Il commença à avoir un potager pour sa propre consommation et fut de plus en plus diversifié. Son projet d'ouvrir sa propre ferme se profilait et se précisait de plus en plus. Il savait que produire seulement des légumes n'était pas viable économiquement, il a donc imaginé une ferme plus complète, avec des produits qu'il aime, qu'il mange souvent, et que personne ne produit autour : des céréales et des légumineuses.


Haricots produits par La Lenticchia

Il repère une maison et ses terres aux alentours de Forlì, des terres abandonnées depuis plusieurs années. En 2010, il demande au propriétaire de faire un essai de pois chiches sur 2000 m². Il réussit à vendre sa production grâce au réseau de g.a.s. (Gruppo d'Acquisto Solidale, Groupe d'Achat Solidaire), réseau très important à ce moment-là.
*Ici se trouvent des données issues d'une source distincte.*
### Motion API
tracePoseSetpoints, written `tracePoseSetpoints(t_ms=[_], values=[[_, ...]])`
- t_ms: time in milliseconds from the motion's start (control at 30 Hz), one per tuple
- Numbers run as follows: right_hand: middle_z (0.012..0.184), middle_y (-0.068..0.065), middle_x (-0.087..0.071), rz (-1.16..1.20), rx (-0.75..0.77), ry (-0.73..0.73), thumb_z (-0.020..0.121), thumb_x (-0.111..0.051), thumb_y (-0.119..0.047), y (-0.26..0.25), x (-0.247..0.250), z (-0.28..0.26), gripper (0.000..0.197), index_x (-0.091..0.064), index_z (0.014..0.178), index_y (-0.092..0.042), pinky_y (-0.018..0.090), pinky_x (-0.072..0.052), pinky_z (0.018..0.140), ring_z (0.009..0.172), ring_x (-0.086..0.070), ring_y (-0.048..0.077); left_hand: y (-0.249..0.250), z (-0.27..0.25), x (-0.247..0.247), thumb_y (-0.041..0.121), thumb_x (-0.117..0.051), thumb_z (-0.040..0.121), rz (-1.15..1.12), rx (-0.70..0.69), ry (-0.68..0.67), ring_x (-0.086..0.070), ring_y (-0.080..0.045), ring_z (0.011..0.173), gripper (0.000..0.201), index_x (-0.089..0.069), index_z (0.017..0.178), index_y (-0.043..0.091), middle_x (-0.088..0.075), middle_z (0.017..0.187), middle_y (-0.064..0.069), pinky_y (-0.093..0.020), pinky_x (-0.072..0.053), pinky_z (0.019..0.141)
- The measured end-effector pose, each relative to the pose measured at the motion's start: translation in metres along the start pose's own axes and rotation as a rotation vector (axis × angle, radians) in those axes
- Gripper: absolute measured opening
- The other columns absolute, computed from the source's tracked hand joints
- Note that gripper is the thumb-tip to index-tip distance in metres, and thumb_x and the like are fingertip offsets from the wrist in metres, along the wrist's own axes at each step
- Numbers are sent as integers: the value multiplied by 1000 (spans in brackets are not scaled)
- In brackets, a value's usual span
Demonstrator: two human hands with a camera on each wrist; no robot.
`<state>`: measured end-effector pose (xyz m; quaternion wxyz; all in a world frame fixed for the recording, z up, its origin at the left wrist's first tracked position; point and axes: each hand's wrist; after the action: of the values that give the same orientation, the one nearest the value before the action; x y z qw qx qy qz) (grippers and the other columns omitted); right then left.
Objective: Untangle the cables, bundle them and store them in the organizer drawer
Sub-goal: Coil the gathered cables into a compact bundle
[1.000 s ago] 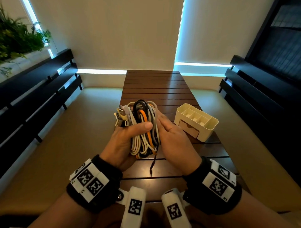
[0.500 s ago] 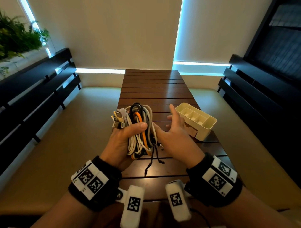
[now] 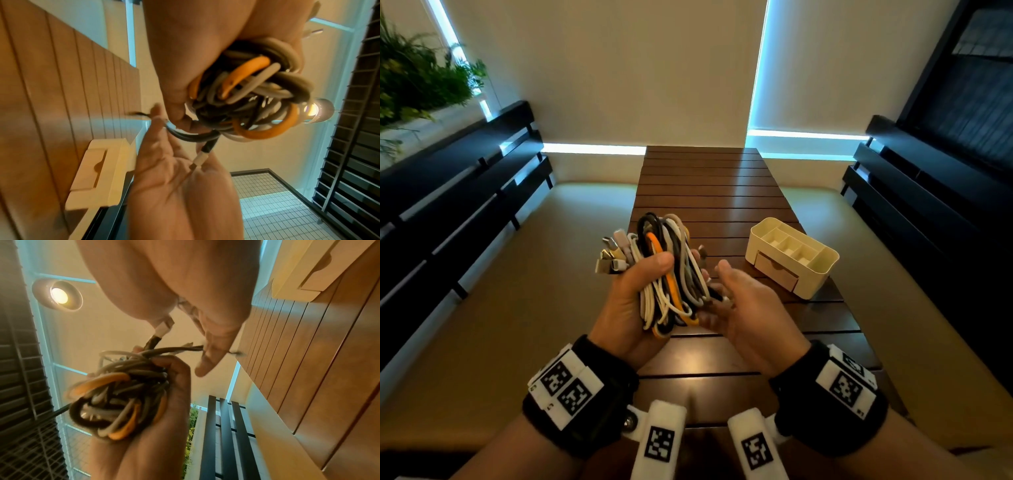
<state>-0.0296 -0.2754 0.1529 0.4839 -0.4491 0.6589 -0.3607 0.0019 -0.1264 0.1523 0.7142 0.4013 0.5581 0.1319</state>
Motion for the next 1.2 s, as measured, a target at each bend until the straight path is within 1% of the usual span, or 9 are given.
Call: tracePoseSetpoints(t_ms=[167,267,333,600,767,900,1067,1133,1200], values=[[118,13,-66,87,136,87,103,-45,-13,-15,8,6,34,-46,136,-16,29,-58,66,97,-71,26,-12,-9,-3,31,-94,52,-19,45,-22,-73,-29,87,78,-65,120,4,-71,103,-17,-41,-60,72],[107,7,-71,-20,206,61,104,-41,-8,-15,4,1,27,-57,105,-30,30,-60,68,93,-72,21,-14,-7,-4,31,-92,57,4,50,-16,-72,-29,89,73,-66,120,4,-70,105,-19,-41,-59,73],[99,4,-74,-47,237,60,104,-40,-7,-12,3,-1,30,-60,99,-29,36,-62,75,91,-72,20,-13,-5,-5,30,-88,62,41,47,-11,-71,-29,91,67,-67,120,4,-70,105,-19,-41,-59,76],[107,0,-74,-221,384,70,102,-44,-8,-9,0,-5,33,-67,110,-31,37,-60,83,100,-71,15,-17,-1,-8,18,-71,77,163,-11,38,-63,-43,107,66,-50,137,1,-55,130,-34,-46,-56,79],[105,-5,-75,-336,467,136,101,-49,-9,-15,1,-7,32,-67,121,-27,23,-59,75,96,-71,7,-14,-2,-8,16,-73,75,185,-43,45,-68,-38,100,62,-56,133,5,-64,121,-26,-43,-58,72],[114,-6,-72,-366,511,201,100,-53,-10,-11,-6,-8,34,-63,131,-21,26,-58,85,101,-68,2,-15,-1,-12,10,-69,79,141,-31,32,-58,-51,115,57,-54,134,4,-56,130,-35,-55,-55,86],[116,-2,-72,-210,428,181,103,-48,-16,-8,-18,-12,34,-61,133,-22,35,-57,91,103,-69,8,-14,-1,-19,17,-70,79,33,12,23,-66,-41,104,63,-51,137,4,-54,130,-36,-54,-55,87],[124,-3,-68,-238,415,158,104,-45,-22,-8,-20,-13,35,-58,136,-26,37,-54,98,112,-65,9,-14,-1,-17,18,-69,79,12,25,10,-68,-39,103,59,-55,136,6,-59,126,-31,-52,-56,86],[144,-5,-54,-367,414,140,103,-42,-33,-7,-18,-12,38,-54,139,-34,41,-41,112,135,-47,11,-13,-3,-16,19,-69,78,-7,46,-9,-68,-38,101,59,-57,134,7,-61,124,-29,-51,-57,85]])
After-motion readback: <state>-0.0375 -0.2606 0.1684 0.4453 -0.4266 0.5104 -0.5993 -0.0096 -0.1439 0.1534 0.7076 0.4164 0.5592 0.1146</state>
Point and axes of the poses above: each hand's wrist, its own z-axis towards the middle knuckle, its own x-axis out of the back of the hand, y = z × x
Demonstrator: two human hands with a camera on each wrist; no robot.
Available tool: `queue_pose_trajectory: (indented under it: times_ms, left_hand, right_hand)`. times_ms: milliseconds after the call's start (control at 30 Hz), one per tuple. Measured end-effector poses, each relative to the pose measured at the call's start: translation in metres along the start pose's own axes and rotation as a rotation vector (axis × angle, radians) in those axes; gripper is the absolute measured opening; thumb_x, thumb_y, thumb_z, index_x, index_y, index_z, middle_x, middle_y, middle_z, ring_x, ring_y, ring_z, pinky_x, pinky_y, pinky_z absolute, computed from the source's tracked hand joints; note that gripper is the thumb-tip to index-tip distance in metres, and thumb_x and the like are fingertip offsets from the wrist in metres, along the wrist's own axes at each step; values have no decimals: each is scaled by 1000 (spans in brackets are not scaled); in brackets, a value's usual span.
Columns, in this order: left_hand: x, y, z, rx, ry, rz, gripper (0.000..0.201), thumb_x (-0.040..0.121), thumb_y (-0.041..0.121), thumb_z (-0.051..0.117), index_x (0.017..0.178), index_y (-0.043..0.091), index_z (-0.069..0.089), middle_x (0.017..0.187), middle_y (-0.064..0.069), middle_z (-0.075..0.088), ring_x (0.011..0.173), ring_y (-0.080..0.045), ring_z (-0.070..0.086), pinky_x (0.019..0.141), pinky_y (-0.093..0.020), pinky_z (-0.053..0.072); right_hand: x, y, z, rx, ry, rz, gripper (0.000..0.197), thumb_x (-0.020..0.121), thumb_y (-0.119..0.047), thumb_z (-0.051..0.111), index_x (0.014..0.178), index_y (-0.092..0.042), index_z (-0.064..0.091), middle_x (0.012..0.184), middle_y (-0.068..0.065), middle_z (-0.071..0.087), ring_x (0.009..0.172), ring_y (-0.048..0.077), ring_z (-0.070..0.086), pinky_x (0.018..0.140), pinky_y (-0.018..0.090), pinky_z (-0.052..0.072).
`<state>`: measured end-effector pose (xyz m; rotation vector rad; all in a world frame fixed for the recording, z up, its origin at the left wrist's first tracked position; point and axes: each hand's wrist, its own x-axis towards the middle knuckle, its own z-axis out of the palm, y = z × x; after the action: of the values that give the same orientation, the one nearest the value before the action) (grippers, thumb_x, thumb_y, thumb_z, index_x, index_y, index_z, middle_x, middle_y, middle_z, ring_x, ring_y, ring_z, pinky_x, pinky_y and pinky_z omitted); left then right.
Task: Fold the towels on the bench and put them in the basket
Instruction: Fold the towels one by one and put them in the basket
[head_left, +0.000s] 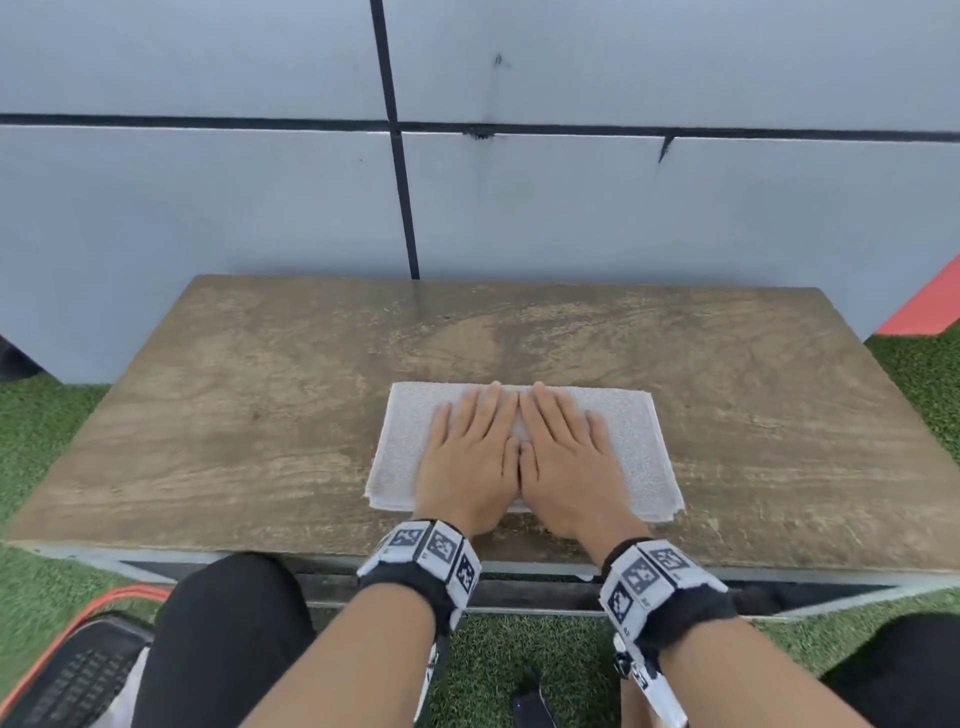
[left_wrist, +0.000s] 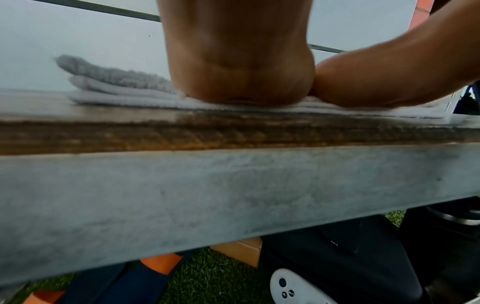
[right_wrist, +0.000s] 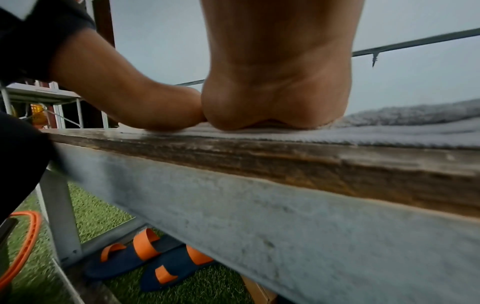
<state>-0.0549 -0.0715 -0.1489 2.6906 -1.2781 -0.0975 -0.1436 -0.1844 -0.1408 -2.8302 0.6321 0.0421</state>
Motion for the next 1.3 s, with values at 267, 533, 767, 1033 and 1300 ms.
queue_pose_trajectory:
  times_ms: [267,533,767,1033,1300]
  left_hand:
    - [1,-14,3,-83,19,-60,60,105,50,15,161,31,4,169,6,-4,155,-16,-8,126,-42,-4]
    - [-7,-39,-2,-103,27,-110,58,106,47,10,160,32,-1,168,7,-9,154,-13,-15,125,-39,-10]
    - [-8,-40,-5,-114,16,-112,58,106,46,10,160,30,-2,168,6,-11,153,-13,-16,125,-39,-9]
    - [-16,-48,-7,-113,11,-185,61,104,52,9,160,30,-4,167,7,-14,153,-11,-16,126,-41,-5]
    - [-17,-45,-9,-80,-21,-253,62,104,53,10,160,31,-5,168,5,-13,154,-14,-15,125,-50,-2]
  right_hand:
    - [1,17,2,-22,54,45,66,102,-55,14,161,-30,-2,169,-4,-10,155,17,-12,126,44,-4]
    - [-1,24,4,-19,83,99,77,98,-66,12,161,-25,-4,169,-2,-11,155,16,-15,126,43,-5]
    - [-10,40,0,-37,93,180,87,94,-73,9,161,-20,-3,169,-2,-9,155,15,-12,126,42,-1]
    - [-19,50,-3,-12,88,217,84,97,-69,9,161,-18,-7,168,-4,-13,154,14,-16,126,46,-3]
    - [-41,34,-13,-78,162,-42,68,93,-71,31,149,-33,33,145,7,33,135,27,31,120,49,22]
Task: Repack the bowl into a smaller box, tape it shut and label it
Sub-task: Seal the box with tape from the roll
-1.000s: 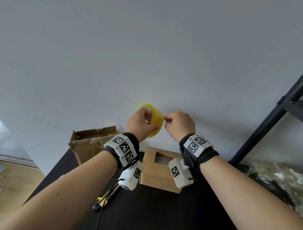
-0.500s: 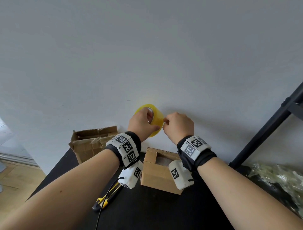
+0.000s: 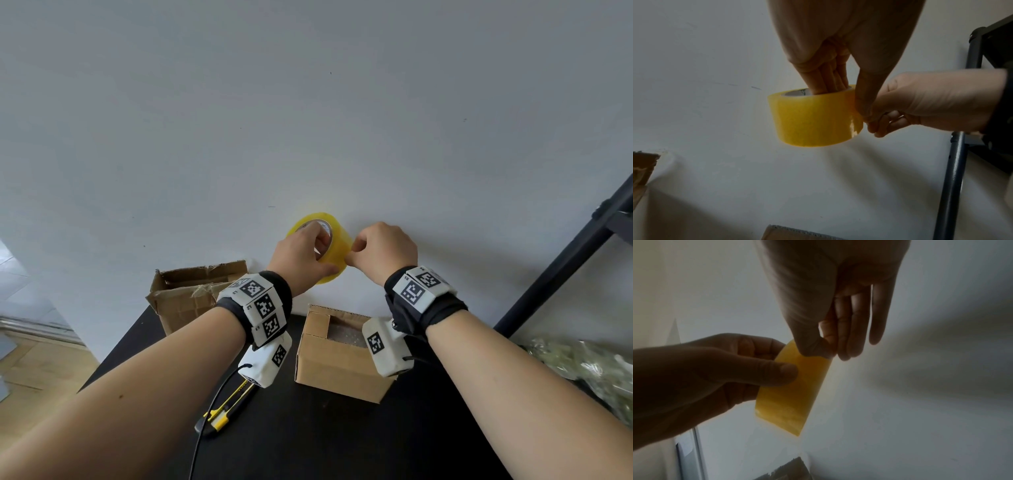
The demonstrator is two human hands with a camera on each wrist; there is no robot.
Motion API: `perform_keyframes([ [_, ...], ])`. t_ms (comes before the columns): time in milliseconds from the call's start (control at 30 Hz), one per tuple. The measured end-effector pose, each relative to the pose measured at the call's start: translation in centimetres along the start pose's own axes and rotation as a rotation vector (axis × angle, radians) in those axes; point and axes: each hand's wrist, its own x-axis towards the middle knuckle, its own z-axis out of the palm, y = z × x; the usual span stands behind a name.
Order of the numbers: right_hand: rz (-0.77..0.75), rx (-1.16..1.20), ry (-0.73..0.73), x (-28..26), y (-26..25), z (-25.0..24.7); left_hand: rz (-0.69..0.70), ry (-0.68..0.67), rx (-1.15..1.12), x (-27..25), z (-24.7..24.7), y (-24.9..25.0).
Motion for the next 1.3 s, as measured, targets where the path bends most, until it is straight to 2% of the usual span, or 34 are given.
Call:
perform_keyframes([
  [633, 0.012, 0.092, 0.051, -0.5, 0.1, 0.9, -0.004, 0.03, 0.021, -0.2, 0.2, -0.1],
  [733, 0.013, 0.024, 0.044, -0.4, 0.1, 0.9, -0.018, 0.043, -0.001, -0.2, 0.2, -0.2],
  [833, 0.016, -0.016, 0.006, -0.3, 0.0, 1.0, 0.017, 0.038, 0.07, -0.1, 0.3, 0.0],
  [1033, 0.039, -0.055, 0.034, -0.2, -0.5, 0.9, 0.044, 0.033, 0.152, -0.1, 0.3, 0.3],
  [1300, 0.051, -0.084, 0.056, 0.1, -0.6, 0.7, 0.061, 0.028, 0.151, -0.3, 0.3, 0.3],
])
Il commence ensuite à essayer la production d'anciennes variétés de blé (épeautre, blé dur).

Il continue 5 ans comme cela, et produit à la fin environ 100 quintaux de grains. Une clientèle se construit petit à petit, des g.a.s. sont intéressés par ses produits, et le projet d'ouvrir une ferme commence à devenir réalisable. De plus, la maison associée aux terrains qu'il cultive possède des chambres à louer.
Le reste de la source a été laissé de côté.